Swaziland: le parlement demande au gouvernement de libéraliser l’accès à l’infrastructure nationale de fibre optique

Swaziland: le parlement demande au gouvernement de libéraliser l’accès à l’infrastructure nationale de fibre optique
(Agence Ecofin 21/08/17)

Afin que le pays ne figure plus parmi les marchés télécoms africains aux tarifs les plus élevés, les députés du Swaziland ont demandé au gouvernement de libéraliser l’accès à l’infrastructure nationale de fibre optique et à la passerelle de trafic internationale. Ils souhaitent, à cet effet, une modification de la section 53 de la loi sur les communications électroniques de 2013.

Pour les parlementaires, le contrôle actuel de l'infrastructure nationale de fibre optique et de la passerelle de trafic internationale par la Société des postes et télécommunications du Swaziland (SPTC) n’est pas conforme à la politique sur les technologies de l'information et de la communication (TIC), sur les plans de l’attraction des investisseurs et des meilleures pratiques internationales. Les députés ont donné au gouvernement jusqu’au 29 août prochain pour déposer un projet d’amendement sur leur table, rapporte le site d’information observer.org.sz.

S’adressant aux députés, le ministre des technologies de l’information et de la communication, Dumisani Ndlangamandla, leur a demandé de lui accorder 90 jours pour travailler sur la question qui nécessite la consultation de différentes parties.
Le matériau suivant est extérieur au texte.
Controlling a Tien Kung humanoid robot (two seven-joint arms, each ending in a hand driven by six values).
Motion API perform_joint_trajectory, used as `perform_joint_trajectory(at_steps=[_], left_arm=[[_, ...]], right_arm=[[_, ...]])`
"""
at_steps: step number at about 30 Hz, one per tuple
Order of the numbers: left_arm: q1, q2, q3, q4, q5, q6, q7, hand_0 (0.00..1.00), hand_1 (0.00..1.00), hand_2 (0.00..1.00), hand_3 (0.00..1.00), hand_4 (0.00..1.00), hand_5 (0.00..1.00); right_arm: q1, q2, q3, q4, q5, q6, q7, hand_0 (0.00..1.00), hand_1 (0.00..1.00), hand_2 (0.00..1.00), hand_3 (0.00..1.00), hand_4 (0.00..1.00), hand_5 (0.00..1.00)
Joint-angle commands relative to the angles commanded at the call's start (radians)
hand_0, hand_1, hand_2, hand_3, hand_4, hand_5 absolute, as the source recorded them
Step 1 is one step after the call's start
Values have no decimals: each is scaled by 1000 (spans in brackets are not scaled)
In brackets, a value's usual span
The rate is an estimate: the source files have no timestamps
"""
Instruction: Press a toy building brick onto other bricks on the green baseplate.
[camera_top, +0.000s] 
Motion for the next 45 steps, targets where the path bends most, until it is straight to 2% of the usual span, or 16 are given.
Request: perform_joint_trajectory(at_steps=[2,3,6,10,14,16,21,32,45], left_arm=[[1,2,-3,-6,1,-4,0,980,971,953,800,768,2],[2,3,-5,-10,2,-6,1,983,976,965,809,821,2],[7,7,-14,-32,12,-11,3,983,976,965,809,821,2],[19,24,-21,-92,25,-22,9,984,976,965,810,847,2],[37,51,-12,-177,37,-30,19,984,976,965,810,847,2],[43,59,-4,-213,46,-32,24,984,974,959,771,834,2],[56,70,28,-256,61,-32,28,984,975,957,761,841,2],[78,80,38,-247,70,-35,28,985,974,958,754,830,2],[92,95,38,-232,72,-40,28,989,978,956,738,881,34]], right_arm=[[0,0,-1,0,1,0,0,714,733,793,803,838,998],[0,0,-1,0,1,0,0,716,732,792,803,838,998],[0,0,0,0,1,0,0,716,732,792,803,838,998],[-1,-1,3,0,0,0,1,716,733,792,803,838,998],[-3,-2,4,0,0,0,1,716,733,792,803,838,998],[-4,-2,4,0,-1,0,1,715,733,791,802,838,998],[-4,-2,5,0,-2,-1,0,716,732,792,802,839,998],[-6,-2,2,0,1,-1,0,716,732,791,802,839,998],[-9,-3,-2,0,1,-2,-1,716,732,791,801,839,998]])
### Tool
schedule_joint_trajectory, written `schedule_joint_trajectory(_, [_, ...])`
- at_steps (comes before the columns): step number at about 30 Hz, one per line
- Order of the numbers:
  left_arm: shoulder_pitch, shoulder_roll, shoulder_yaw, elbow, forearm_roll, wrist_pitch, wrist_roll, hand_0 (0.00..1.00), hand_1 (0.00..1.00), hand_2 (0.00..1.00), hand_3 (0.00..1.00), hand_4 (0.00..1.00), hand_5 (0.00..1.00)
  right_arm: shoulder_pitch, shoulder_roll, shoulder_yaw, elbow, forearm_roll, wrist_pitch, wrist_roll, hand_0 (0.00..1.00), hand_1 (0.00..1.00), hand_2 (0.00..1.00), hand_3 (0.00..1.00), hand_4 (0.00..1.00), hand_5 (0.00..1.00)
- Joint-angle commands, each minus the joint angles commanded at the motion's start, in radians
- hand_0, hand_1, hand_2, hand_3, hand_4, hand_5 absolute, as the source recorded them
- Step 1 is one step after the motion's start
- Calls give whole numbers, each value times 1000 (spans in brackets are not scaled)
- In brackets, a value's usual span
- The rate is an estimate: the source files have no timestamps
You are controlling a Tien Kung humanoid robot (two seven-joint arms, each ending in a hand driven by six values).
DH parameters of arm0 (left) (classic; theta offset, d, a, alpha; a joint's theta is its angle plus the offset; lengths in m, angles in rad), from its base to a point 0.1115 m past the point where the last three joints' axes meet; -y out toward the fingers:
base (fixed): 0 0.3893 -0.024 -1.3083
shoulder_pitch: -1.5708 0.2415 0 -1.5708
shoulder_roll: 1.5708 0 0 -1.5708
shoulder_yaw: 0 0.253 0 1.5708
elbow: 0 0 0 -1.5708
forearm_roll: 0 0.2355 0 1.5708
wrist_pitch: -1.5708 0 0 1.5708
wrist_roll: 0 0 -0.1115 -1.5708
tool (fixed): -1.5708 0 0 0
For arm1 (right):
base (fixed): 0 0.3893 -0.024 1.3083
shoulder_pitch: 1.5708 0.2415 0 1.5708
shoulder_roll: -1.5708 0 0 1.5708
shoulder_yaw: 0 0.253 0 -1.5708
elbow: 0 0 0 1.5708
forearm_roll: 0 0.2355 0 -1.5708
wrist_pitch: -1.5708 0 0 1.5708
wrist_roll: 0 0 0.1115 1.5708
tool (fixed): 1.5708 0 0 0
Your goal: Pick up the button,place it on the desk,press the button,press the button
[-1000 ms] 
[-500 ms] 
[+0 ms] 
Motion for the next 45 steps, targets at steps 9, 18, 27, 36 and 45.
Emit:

Une requête que les parlementaires ont rejetée, indiquant que l’amendement exigé ne concerne qu’une seule clause de la loi.

Pour la ministre du Travail et de la Sécurité sociale, Winnie Magagula, les députés ne devraient pas permettre une libéralisation de l'infrastructure nationale de fibre optique et de la passerelle de trafic internationale car cela constituerait une menace pour la sécurité nationale. « Le monde a atteint un niveau où l'on peut aller n'importe où et à tout moment par Internet. Cette porte d'entrée ne devrait pas être ouverte au secteur privé car il serait difficile pour le gouvernement de surveiller les communications. Cela pourrait stimuler le blanchiment d'argent et financer le terrorisme », a clamé Winnie Magagula.